Graph 1: Mean of depression scores at pre-test and post-test stages in experimental and control groups.

4.     DISCUSSION AND CONCLUSION

            Perhaps as a result of a transition from tradition to modernity, our developing society copes with certain disturbances associated with this transition in political, cultural, social, religious and aspects the like. This process has problems that cannot be solved, at least in the short term.

            It can be treated with methods such as modifiable and non-modifiable ACT in this particular situation to move personal and environmental changes toward more constructive activities. Therefore, energy and investment waste is prevented in the lives of individuals and the society.
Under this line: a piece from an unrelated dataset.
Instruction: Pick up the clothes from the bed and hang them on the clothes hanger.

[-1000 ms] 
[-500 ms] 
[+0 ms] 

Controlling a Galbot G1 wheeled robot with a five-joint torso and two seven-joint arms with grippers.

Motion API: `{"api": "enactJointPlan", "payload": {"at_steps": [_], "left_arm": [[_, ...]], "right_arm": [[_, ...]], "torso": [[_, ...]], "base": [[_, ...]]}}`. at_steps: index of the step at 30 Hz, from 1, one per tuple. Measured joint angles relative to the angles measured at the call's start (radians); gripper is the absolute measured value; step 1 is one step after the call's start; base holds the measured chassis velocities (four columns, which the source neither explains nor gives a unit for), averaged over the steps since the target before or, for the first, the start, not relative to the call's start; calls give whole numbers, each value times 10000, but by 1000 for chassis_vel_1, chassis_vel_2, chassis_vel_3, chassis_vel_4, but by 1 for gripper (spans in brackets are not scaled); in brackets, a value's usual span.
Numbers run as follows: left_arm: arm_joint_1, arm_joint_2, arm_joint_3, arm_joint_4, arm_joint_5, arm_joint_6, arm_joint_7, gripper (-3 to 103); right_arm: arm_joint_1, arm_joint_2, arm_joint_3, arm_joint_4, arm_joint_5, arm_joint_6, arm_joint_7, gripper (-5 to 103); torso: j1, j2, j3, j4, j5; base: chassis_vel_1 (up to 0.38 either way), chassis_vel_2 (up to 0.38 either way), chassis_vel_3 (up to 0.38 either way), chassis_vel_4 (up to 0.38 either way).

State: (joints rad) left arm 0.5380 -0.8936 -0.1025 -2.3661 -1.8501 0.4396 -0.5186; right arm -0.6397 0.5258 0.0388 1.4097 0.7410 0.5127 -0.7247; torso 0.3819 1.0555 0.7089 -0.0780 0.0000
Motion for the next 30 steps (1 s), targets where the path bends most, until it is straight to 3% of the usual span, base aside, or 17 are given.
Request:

            It was attempted to answer to one of the fundamental questions regarding the effectiveness of this type of therapy on the level of depression among those depressed people with physical disabilities and disorders. It was found that acceptance and commitment therapy (F = 28/78, P <0/01) was effective in reducing depression in disabled patients.

            This finding is consistent with the research carried out by Patterson and Zelt, 2007, Foremen, Herbert, Moitra, Yomanz and Gelz, 2007, Lapalanin, 2007, Ramer, 2008, Tauhing, 2005, Yousefian and Asgharpour, 1392, Mozhdeh, Etemadi and Falsafinejad, 1390.
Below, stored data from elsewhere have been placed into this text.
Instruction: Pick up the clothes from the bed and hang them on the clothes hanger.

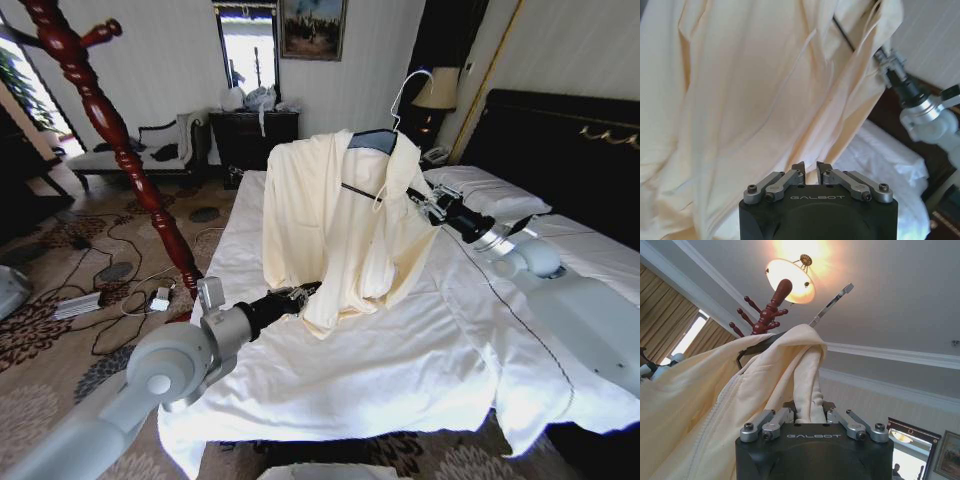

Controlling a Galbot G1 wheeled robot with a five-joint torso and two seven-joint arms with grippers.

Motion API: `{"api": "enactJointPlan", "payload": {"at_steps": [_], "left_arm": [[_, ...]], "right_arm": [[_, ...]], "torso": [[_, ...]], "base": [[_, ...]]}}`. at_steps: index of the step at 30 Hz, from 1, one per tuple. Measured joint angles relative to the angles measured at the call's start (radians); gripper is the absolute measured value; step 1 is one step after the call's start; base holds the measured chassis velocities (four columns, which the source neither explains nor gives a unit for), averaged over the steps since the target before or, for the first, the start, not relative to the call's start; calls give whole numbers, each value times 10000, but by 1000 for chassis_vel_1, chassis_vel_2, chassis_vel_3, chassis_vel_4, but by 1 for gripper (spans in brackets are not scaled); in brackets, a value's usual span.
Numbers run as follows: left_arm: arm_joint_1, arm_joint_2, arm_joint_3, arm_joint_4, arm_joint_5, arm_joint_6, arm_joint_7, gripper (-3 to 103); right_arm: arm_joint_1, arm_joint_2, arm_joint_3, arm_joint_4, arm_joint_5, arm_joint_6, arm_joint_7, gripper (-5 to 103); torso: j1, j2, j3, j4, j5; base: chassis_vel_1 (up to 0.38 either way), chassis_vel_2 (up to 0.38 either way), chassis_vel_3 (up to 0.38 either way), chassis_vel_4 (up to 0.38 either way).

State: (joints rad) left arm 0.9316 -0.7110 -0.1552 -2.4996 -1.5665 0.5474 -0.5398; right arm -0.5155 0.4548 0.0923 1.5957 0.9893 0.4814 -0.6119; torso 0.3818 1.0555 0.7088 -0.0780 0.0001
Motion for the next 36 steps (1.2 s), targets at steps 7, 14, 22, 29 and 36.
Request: {"api": "enactJointPlan", "payload": {"at_steps": [7,14,22,29,36], "left_arm": [[258,301,-856,-25,-435,99,-616,38],[-916,282,-2121,-28,-1037,-985,-413,65],[-3398,216,-696,873,-1108,-536,-1045,96],[-5465,-24,702,2187,-1238,-280,-1320,100],[-6973,-836,1973,3378,-1190,-313,-1440,100]], "right_arm": [[-9,-46,43,-194,-174,11,92,23],[-109,25,-72,-56,-427,68,146,23],[-102,315,-287,-6,-975,201,184,23],[-117,440,-324,-75,-1155,257,185,23],[-88,524,-344,-168,-1292,313,143,23]], "torso": [[1,0,1,2,0],[0,0,1,4,-3],[1,0,1,4,-2],[2,0,2,0,0],[4,-1,3,0,0]], "base": [[0,0,0,0],[0,0,0,0],[0,0,0,0],[0,0,0,0],[0,0,0,0]]}}
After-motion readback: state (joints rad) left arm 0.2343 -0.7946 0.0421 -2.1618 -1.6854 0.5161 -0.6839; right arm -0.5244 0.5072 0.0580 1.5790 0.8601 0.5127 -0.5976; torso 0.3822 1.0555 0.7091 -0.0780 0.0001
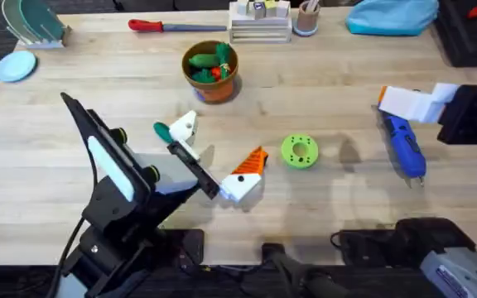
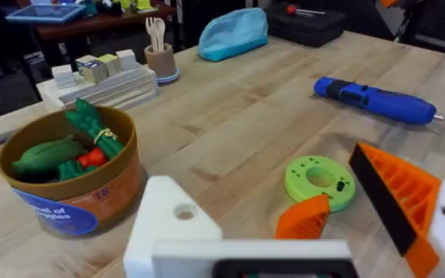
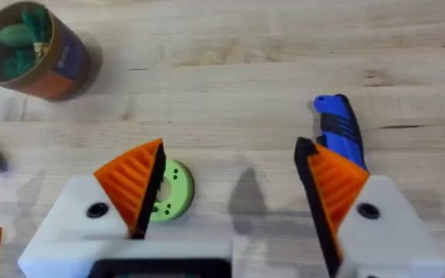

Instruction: Pick up the gripper from the table and insert it into the empty holder that is missing its gripper. Then pick up a screw, insert it into the mounting hole, and use the screwdriver to tighten it. Finally, clean up the table by picking up the vegetable and placing it into the bucket.

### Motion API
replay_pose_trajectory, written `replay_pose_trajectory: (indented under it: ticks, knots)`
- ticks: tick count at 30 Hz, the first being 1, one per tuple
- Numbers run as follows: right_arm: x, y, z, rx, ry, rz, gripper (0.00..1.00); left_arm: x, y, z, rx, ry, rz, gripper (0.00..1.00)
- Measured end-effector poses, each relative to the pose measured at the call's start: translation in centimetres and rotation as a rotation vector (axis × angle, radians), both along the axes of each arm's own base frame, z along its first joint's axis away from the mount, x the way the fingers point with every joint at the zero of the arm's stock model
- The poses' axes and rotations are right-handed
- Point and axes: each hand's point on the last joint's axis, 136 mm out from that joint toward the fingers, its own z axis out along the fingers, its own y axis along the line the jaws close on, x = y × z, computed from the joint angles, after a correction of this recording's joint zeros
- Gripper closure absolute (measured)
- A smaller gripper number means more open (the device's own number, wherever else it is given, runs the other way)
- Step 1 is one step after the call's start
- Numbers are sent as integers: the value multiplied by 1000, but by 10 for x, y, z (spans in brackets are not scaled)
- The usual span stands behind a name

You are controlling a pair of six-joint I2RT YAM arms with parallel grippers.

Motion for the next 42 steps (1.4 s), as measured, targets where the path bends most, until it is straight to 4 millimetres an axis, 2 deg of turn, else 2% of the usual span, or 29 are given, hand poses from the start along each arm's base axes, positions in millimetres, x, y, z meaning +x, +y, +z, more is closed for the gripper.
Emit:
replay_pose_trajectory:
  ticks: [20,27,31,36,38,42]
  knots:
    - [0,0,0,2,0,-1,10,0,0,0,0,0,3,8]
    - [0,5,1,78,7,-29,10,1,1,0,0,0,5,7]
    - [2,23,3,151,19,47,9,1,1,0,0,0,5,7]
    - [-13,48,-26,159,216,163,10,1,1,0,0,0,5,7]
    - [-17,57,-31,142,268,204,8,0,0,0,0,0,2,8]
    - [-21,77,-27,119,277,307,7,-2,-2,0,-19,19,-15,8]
            In addition, studies show that acceptance-based behavioral therapy attributes mental health problems to three causes as follows: the problems in awareness of inner experiences, avoiding unpleasant experiences inside and avoiding behaviors and actions that are valuable and important for the individual.

 

            Incorrect cognition of individuals' inner experiences reduces their ability to make practical use of their emotional responses. This process makes the treatment of patients unable to exercise or to understand the root of their problem behavior. Another thing that can exacerbate psychiatric disorders in people is the kind of relationship with their emotions.

            Patients are accustomed to critical judgments about the existence of their unpleasant experiences and efforts in order to avoid these growing experiences. These avoiding efforts have contradictory effects are inevitable (Manndafkar, emotions or physical sensations), increasing psychological distress that interferes with quality of life.

            Negative views and experiences may motivate individuals to change behavior or reduce their engagement with life. Efforts to avoid the experience make the changing process difficult, because the inevitable answer is often immediate reduction of discomfort through negative reinforcement. Avoiding experiences fuels doing certain behaviors individuals are afraid of, constraining their lives and maintaining the disorder symptoms.

            The acceptance-based behavioral therapy tries to change people's relationships with their inner experiences, reducing severe empirical avoidance. Behavioral therapy helps individuals with increased flexibility and choice to act according to the value of his/her life. So the person starts emphasizing on life's precious behaviors with positive thoughts, feelings, avoiding unpleasant physical sensations. Acceptance-based behavioral therapies, have demonstrated their effectiveness in various fields. However, because of the novelty of these treatments, there are many questions about the effectiveness mechanisms.

5.      CONCLUSION:

            During the training, participants' performance increased remarkably in activities. This testifies to the effectiveness of group training and group life and psychological processes.

            We sincerely thank the Social Welfare Organization in the city of Darreh Shahr and the professors of Allameh Tabatabai University who helped us prepare the study treatment plan, with special thanks to the Social Welfare Organization that allowed us to participate in the organization and that the organization communicate with clients. Ultimately, we thank all the clients at all stages of this research that helped us with their presence.